Karl Maughan’s Kimbolton marks the artist's return from the United Kingdom to reside in New Zealand. Renowned for his large format paintings of prominent English gardens, Maughan relocates his subject matter to the local gardens of his home country.
Painting on a large scale enables Maughan to capture not only the essence of the ideal impeccably manicured garden but also his superb skill and technique in painting.
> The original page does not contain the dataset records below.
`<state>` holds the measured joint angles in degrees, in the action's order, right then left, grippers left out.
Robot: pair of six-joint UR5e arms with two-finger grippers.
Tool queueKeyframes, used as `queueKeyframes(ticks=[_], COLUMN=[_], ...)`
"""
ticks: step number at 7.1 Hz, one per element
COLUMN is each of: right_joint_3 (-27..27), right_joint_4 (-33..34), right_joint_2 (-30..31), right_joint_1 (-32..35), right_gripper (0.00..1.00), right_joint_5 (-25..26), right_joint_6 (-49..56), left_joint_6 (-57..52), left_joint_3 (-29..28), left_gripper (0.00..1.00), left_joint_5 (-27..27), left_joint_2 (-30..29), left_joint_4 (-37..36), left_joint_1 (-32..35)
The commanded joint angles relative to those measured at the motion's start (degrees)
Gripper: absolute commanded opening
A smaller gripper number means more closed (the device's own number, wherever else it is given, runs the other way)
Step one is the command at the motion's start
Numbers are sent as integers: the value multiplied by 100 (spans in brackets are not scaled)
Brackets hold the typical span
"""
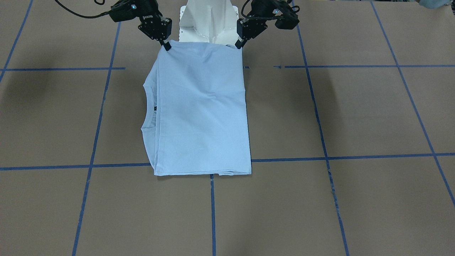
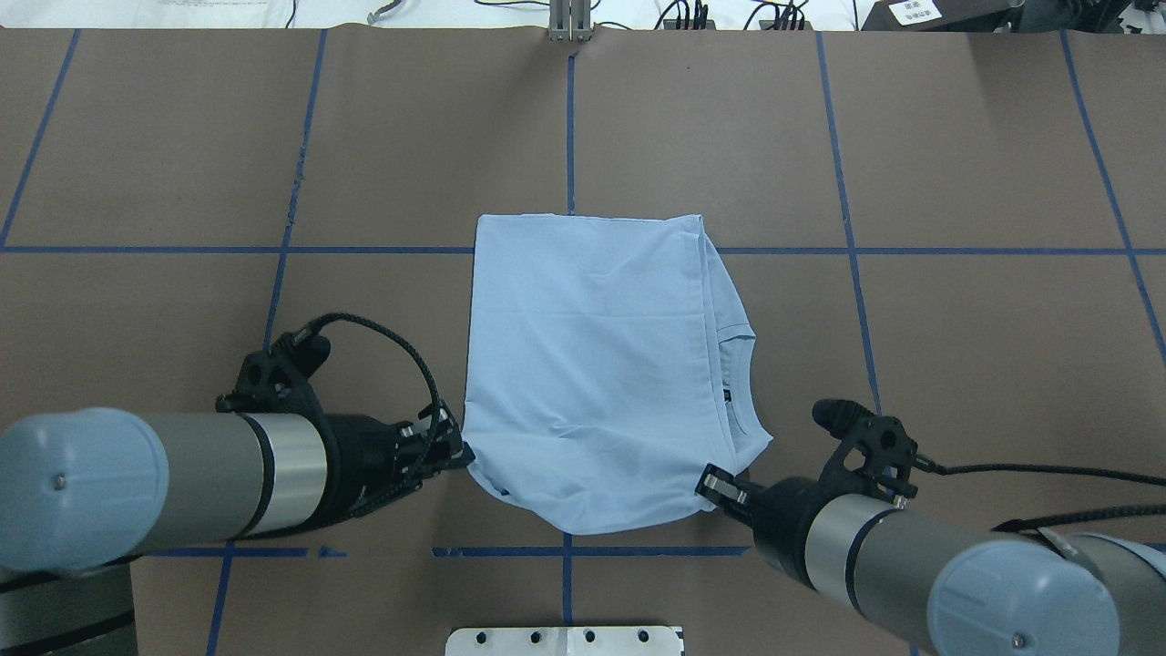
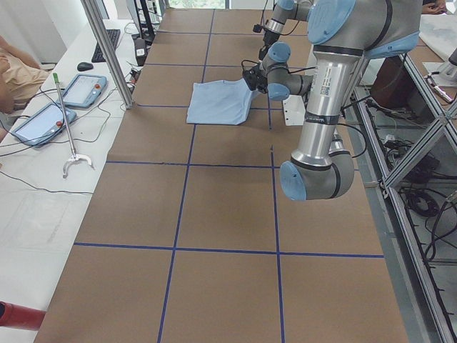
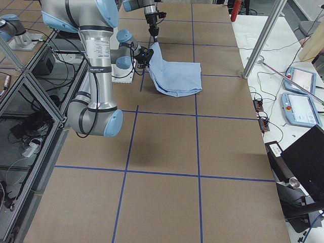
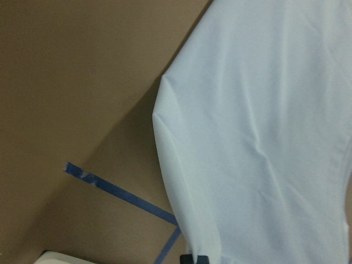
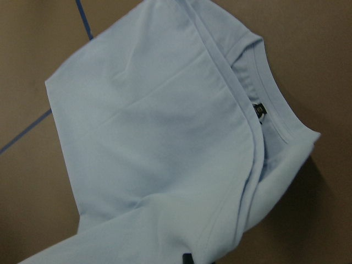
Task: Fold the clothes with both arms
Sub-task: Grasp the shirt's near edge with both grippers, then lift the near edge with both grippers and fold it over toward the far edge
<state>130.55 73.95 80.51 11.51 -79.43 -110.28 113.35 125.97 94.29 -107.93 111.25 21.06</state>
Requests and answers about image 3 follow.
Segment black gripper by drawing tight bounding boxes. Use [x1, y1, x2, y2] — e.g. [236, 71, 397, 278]
[251, 64, 268, 93]
[258, 30, 281, 61]

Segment light blue t-shirt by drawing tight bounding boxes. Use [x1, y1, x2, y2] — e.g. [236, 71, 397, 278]
[186, 79, 258, 125]

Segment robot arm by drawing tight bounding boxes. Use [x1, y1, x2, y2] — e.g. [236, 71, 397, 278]
[243, 1, 422, 201]
[253, 0, 314, 61]

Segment black power adapter box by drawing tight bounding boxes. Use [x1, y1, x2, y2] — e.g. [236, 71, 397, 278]
[134, 38, 148, 66]

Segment black keyboard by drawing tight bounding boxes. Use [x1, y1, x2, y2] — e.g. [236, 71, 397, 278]
[91, 29, 121, 64]

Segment far blue teach pendant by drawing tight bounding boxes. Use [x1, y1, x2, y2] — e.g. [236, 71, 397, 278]
[62, 74, 107, 109]

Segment blue teach pendant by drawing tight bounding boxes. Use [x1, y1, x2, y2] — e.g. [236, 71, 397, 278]
[11, 103, 65, 146]
[62, 74, 107, 109]

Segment black computer mouse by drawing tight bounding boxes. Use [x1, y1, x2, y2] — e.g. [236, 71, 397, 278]
[77, 61, 94, 71]

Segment reacher grabber tool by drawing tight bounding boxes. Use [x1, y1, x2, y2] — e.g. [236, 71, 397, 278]
[52, 72, 94, 179]

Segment near blue teach pendant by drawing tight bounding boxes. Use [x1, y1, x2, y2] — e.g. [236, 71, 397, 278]
[11, 103, 65, 146]

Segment seated person beige shirt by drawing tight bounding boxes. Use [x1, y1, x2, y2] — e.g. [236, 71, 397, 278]
[1, 36, 49, 114]

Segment red cylinder object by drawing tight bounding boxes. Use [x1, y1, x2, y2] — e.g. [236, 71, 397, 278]
[1, 302, 46, 331]

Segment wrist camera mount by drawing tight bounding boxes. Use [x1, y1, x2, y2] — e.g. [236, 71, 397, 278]
[242, 69, 261, 91]
[253, 24, 267, 33]

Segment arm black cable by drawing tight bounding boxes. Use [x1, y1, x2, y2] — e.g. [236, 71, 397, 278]
[262, 0, 303, 36]
[241, 59, 317, 74]

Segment white pedestal base plate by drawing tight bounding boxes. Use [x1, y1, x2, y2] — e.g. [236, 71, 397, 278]
[282, 95, 306, 126]

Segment aluminium frame post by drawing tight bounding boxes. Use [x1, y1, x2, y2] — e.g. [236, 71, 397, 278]
[81, 0, 133, 109]

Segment floor cable bundle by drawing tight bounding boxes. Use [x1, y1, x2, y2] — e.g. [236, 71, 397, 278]
[381, 131, 457, 265]

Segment aluminium frame rail right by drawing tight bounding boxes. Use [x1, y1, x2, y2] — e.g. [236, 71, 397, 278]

“Landscape lends itself to a tribute to both beauty and structure, and Maughan uses these qualities to slip between the gaps of easy categorisation. His stark light and obvious naturalism make him a realist painter, his careful compositions, blocks of colour and appreciation of the plants’ architectural mass are sure hints at abstraction; while the gradual loosening of his brushstrokes, especially at the edges, are as light and urgent as any expressionist.” (1)
Maughan grew up in the Manawatu region, living near Cross Hills. His mother, a landscape designer and gardener, often took him on visits to the gardens in the vicinity of Kimbolton. Maughan’s exhibition is inspired by gardens such as Cross Hills, Heritage Park and Woodland Grange, which were modelled on some of the great English gardens and include an exceptional collection of rhododendrons and azaleas.
Rhododendron’s play a key role within Maughan’s compositions. Utilizing a rhythmic, gestural brushstroke, he paints the glowing deep purples of Cross Hill and Cross Point, celebratory reds of Hinau and Mangarimu and pale apricot shades of Kiwitea and Rangiwahia providing a contrast to the vast sun dappled green foliage.
Maughan captures the gardens in the heart of spring, encapsulating the bright Southern hemisphere light and vivid hues of the regions flowers and foliage. Here he intermingles New Zealand natives with traditional English species, kowhai flowers flourishing onto a neighbouring rhododendron (Rangiwahia).
1. Nicola Mutch, Over View: Is As - Landscape as Metaphor, A Contemporary Survey, Milford Galleries Dunedin, 2003.